# Shipping with USPS



## porkchop48 (May 16, 2006)

Any body have any good or bad expereinces with it?
I recently shipped some frogs to texas and recieved some frogs from texas and it went very well. 
My post office was telling me that they recently started the "hold at facility"
I have noticed it is much cheaper. I am getting ready to ship out some more frogs and just would like some other comments about shipping USPS.


----------



## tkromer (Dec 20, 2007)

I did it once with fish, the hold at facility. Went well, but I've heard lots of bad stories, just because the transit time isn't guaranteed like other carriers.


----------



## gary1218 (Dec 31, 2005)

I've used it several times and so far no problems.

Hmmmm...............I hope I didn't just jinx myself


----------



## flyangler18 (Oct 26, 2007)

> I've used it several times and so far no problems.

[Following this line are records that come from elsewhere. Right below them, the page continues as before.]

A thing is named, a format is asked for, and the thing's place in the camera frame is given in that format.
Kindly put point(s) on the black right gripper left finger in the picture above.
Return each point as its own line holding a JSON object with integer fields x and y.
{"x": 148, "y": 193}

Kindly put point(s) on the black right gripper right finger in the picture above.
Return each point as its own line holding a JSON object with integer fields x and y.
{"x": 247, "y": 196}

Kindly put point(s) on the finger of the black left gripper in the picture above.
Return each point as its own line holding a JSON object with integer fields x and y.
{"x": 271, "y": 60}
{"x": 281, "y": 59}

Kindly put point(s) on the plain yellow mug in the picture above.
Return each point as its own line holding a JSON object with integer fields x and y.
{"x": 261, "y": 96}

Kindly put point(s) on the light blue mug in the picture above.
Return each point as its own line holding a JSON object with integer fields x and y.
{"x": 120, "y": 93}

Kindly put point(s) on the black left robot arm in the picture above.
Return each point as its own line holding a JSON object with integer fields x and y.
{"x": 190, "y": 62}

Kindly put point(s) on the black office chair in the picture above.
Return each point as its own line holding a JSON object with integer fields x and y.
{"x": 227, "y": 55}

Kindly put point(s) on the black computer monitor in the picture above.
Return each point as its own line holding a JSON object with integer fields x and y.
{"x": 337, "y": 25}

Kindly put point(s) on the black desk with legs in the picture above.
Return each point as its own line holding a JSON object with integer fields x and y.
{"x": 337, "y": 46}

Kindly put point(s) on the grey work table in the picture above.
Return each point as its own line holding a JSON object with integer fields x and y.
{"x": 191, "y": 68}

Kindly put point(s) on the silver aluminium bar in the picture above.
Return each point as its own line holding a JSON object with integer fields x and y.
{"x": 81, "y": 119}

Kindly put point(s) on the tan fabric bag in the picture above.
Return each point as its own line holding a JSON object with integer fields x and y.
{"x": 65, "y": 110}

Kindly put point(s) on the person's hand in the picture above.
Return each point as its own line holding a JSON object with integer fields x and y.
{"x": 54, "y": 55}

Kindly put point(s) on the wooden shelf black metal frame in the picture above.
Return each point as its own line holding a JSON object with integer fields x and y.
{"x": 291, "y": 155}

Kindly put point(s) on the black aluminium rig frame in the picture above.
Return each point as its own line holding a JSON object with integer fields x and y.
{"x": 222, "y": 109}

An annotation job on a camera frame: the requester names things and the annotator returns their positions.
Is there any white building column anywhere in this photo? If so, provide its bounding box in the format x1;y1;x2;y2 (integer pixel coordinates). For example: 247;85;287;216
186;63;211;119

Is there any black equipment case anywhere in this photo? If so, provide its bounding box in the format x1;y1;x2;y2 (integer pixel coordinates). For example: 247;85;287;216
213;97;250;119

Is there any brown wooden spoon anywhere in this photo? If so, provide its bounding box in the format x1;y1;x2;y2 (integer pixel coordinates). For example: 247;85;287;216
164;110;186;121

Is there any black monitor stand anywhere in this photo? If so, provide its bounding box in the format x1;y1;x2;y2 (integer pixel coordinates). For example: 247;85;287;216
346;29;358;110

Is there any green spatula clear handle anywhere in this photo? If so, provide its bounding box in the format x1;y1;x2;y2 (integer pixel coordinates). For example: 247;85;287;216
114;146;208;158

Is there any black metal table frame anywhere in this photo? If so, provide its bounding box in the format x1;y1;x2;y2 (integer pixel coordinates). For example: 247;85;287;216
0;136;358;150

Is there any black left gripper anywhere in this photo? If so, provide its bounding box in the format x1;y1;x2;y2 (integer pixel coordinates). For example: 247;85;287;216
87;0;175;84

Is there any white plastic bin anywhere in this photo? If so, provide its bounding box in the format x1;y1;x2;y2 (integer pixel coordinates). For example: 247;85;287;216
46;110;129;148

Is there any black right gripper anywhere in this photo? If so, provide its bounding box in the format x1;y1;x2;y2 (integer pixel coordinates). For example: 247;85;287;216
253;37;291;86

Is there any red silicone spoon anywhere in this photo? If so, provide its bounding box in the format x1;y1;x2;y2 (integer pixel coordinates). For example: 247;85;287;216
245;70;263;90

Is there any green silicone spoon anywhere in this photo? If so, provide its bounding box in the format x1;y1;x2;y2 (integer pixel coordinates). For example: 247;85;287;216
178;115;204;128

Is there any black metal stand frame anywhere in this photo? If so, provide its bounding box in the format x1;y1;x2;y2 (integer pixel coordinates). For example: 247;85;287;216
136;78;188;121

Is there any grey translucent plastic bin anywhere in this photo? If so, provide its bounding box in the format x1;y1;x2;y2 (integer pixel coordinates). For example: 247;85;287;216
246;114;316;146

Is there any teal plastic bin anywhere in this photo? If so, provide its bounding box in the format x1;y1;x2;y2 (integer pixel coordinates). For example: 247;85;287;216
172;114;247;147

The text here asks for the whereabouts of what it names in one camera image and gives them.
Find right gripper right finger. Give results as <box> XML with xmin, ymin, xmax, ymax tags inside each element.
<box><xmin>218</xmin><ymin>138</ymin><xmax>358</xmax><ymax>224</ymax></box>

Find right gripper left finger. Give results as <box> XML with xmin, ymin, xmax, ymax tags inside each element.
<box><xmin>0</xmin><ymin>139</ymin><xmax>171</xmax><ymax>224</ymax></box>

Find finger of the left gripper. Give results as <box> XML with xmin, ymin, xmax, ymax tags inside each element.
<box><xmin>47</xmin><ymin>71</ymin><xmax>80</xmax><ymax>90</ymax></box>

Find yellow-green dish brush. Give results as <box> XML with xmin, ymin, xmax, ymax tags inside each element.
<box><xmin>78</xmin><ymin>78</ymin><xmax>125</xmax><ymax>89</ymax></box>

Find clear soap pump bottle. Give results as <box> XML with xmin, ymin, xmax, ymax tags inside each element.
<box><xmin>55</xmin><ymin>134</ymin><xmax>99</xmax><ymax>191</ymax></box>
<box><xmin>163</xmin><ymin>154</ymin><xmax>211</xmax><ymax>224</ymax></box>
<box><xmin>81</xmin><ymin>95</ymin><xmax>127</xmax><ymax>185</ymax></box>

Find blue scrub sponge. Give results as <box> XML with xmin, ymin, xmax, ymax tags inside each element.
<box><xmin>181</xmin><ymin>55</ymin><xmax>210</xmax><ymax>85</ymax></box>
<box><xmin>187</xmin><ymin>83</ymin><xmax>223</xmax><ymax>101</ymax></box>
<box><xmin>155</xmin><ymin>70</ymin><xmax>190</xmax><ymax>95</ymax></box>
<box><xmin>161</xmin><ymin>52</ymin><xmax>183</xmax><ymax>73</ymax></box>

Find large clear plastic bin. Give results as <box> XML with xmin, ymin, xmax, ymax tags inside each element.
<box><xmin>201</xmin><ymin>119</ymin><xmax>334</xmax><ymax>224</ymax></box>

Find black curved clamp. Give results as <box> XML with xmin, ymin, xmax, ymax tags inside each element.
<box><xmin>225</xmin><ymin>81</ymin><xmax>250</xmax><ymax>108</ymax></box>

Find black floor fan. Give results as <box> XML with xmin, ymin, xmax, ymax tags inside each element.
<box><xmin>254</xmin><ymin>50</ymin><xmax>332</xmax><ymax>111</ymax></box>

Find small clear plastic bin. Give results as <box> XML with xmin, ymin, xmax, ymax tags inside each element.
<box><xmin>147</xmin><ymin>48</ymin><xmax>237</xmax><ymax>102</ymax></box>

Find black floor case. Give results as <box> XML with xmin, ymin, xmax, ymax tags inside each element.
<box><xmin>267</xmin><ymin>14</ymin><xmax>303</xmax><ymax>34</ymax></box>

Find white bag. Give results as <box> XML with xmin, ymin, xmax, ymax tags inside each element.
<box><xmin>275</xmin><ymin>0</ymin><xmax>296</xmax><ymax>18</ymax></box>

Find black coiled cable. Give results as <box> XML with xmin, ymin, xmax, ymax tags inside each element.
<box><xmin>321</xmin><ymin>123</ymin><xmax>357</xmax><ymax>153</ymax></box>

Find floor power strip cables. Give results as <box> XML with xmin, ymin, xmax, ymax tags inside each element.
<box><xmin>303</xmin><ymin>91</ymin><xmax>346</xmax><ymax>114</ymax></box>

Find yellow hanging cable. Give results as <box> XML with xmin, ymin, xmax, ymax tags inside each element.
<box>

Same here, but I work from home- so I can take home delivery on all shipments rather than hold at location. I've shipped and received amphibians without incident.


----------



## sports_doc (Nov 15, 2004)

Their web site can tell you if you package will go 1day or 2 day to the destination.

Pack frogs as though they will be 2day delivery regardless.

S


----------



## rmelancon (Apr 5, 2004)

I recently had frogs delivered that were supposed to be "held at facility". When I went to go pick them up they had no idea what I was talking about. They had never heard of "hold at facility", and "I've been working here 25 years and there is no such thing". They were put on a truck and they attempted to deliver, unsuccessfully because I was at the post office, so they sat on the truck for a few hours before being brought back to the post office. In the end the frogs were fine, well packed and good weather, but like Shawn said, pack for the worst and don't expect them to be held. With FedEx approaching $100 for priority overnight in some cases, it's getting hard to justify the extra cost compared to the $25 of USPS.


----------



## littlefrog (Sep 13, 2005)

One good and one bad experience for me. Good experience was last week, it was cheap and the frogs I sent evidently arrived in excellent condition. Bad experience is why I was shipping last week in the first place, to replace several frogs that had perished in shipping a month before. I would have put that down to poor packing on my part (it isn't like I send frogs every day, I'm still learning), but it was part of a trade and box I got that same day, also using USPS, had a dead frog in it.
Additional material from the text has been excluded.